"Não é o FMI, a crise, a corrupção ou o novo campeão nacional que marcam a actualidade portuguesa. Não, o que está na ordem do dia é o acto de desligar o interruptor que cortou a luz que testemunhava a festa de um clube rival no nosso Estádio.
Esse gesto – que eu considero precipitado e pouco digno dos pergaminhos do nosso Benfica – tem servido para que os bobos da corte se arvorem em torquemadas do moralismo. Assim, tem sido um desfilar patético de moralidadezinha em bicos de pés. O que se está a ver é um desfile hipócrita, em que tentam colocar um apagão no mesmo patamar de anos e anos de violência e crimes de corrupção. Critico o apagão, mas não dou para o peditório dos anjinhos de procissão que tentam branquear, com um apagão, trinta anos de crimes de lesa-desporto, lesa-futebol e lesa-país. Neste cortejo de penitentes, estão lá todos os que calaram, esconderam e branquearam recentes e idos episódios de violência. Episódios indignos que por muito pouco não resultaram em tragédia. Em suma, para este peditório não dei nem dou.
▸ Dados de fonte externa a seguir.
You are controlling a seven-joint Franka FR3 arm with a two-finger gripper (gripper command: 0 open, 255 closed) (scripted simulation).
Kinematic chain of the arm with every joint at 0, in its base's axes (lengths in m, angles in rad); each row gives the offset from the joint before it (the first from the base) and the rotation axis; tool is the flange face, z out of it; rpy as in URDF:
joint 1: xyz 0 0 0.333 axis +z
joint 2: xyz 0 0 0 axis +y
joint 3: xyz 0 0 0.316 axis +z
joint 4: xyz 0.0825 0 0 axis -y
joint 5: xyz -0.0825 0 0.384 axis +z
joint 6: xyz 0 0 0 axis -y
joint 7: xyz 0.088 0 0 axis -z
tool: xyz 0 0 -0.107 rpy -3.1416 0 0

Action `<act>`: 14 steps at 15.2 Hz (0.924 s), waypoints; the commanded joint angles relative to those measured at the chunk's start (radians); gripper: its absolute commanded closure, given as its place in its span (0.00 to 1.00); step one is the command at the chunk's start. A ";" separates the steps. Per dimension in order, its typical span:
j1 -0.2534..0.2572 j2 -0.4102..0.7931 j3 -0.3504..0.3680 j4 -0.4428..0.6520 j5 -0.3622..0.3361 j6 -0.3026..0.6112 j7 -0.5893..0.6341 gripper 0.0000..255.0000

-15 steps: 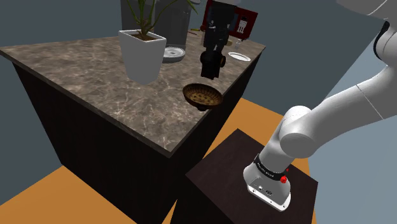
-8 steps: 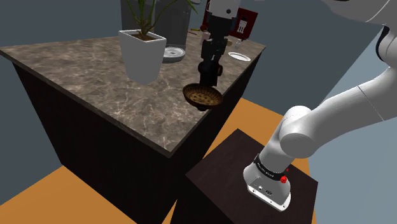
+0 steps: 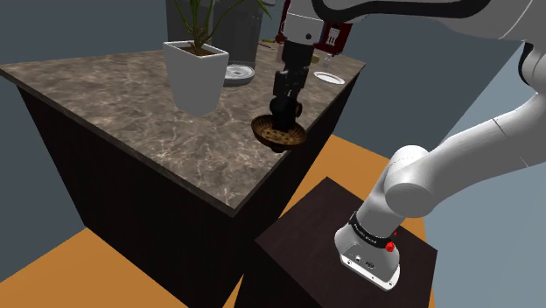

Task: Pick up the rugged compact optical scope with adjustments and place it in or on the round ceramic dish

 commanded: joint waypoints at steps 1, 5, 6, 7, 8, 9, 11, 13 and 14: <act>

Registo que, em Lisboa, os dirigentes do adversário do passado fim-de-semana puderam passear-se antes do jogo. Fizeram-no em paz. Registo que, em Lisboa, os adeptos rivais podem festejar livremente na rotunda do Marquês de Pombal. Registo que, em Lisboa, nenhum adepto do FC Porto teve de se barricar na casa desse clube para proteger a sua vida.
Registo que o único mérito que o dito apagão teve foi o de iluminar a face dos que acenderam a velinha da hipocrisia moral. Agora, conheço-lhes as sombras do rosto."